TASK TO CARRY OUT
From the records below, extract only the lines running from the line with "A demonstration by" to the line with "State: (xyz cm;", both lines included, reproducing them exactly.

--- DATA SUPPLIED ---

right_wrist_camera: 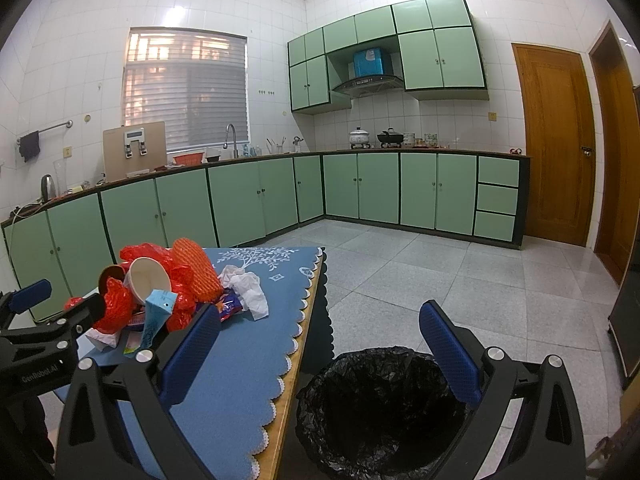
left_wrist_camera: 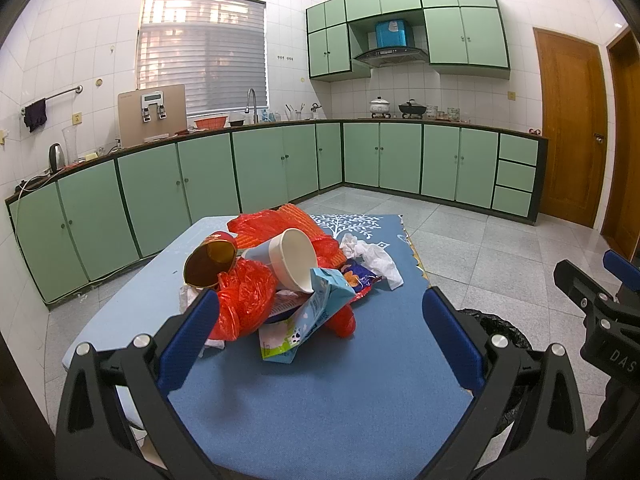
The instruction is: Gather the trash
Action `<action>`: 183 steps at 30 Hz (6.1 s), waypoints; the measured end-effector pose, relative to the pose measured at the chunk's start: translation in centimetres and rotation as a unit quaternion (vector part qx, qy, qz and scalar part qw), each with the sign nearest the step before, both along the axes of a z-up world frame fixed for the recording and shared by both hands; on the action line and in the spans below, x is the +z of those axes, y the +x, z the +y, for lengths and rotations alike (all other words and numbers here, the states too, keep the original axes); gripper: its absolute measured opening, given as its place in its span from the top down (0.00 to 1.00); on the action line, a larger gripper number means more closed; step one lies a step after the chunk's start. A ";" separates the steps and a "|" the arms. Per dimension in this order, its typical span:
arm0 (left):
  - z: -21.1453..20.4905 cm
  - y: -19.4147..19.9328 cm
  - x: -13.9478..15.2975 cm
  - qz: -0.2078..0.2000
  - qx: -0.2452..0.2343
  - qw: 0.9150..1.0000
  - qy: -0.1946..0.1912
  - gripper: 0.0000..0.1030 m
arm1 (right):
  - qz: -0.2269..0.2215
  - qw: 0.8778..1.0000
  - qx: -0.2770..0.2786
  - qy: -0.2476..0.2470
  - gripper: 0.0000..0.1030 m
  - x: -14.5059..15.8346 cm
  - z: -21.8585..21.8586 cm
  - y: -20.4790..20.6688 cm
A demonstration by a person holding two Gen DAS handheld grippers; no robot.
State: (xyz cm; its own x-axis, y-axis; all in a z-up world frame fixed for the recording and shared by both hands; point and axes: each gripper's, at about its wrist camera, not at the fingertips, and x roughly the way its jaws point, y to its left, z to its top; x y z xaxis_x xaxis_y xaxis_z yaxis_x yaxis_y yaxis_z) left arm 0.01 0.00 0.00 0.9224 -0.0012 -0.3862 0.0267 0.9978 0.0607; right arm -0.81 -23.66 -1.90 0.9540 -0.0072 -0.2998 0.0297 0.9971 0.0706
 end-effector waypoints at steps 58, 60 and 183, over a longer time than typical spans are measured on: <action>0.0 0.0 0.0 0.001 0.000 1.000 0.000 0.05 | 0.000 1.000 0.000 0.000 0.06 -0.2 0.0 0.1; 0.0 0.0 0.0 0.001 0.000 1.000 0.000 0.05 | 0.000 1.000 0.000 0.000 0.06 -0.2 0.0 0.1; -3.1 3.8 1.3 -0.037 -0.091 0.994 -0.048 0.96 | 0.035 0.996 0.008 0.087 0.69 1.4 -3.5 4.5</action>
State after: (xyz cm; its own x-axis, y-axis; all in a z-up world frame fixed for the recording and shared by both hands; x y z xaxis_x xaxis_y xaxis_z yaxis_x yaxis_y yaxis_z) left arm 3.82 -3.12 1.28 0.9297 -0.2034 -0.3070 0.2054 0.9783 -0.0262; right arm 3.73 -27.16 -0.45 0.9301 0.0649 -0.3614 0.0256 0.9704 0.2402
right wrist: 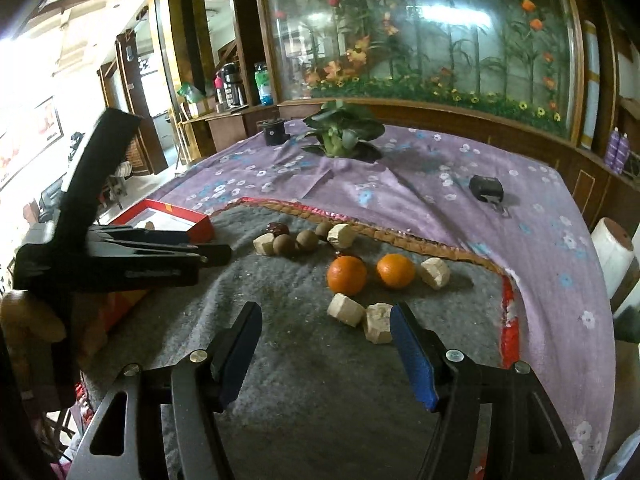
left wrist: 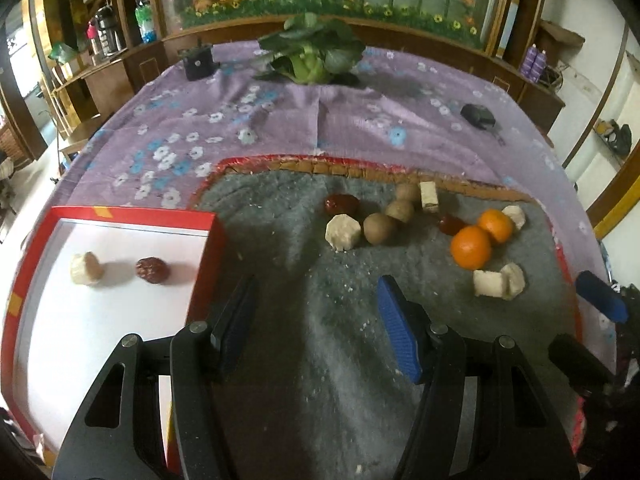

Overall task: Organize fruits
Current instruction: 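Move the left gripper to the hexagonal cream block and grasp it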

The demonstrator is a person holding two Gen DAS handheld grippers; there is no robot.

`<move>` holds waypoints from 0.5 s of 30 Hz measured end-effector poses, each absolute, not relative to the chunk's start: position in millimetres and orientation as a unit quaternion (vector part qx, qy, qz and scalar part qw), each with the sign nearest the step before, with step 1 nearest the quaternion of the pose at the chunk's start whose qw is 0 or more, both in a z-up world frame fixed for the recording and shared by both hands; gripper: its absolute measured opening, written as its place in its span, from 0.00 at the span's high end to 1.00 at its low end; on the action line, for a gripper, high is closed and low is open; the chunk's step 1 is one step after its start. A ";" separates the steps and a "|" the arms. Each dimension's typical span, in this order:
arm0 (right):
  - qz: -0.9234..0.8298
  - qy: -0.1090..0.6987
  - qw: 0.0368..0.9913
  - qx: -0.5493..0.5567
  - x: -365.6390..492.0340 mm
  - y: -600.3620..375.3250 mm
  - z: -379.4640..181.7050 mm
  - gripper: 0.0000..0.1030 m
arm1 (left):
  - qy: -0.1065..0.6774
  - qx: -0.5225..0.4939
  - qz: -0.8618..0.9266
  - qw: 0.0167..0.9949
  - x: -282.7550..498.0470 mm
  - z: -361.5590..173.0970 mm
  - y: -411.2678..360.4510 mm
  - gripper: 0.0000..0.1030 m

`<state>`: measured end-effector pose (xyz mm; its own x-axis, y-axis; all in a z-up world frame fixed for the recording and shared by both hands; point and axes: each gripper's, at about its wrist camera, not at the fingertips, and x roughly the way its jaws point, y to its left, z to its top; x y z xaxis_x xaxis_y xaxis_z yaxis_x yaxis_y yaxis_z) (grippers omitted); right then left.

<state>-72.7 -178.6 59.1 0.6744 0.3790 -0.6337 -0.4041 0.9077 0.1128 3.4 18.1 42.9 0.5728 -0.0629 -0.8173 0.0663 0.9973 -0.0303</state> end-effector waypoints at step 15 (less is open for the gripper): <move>0.225 0.348 0.910 0.004 -60.5 -186.4 55.0 0.37 | 0.494 0.039 -0.036 0.868 47.6 14.3 3.6 0.41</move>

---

SOLUTION
A demonstration by a person holding two Gen DAS handheld grippers; no robot.
State: (xyz cm; its own x-axis, y-axis; all in a z-up world frame fixed for the recording and shared by both hands; point and axes: each gripper's, at about its wrist camera, not at the fingertips, and x roughly the way its jaws point, y to its left, z to its top; x y z xaxis_x xaxis_y xaxis_z yaxis_x yaxis_y yaxis_z) left arm 0.01 0.00 0.00 0.9224 -0.0012 -0.3862 0.0267 0.9978 0.0607; right arm -0.81 -23.66 -1.90 0.9540 -0.0072 -0.2998 0.0297 0.9971 0.0706

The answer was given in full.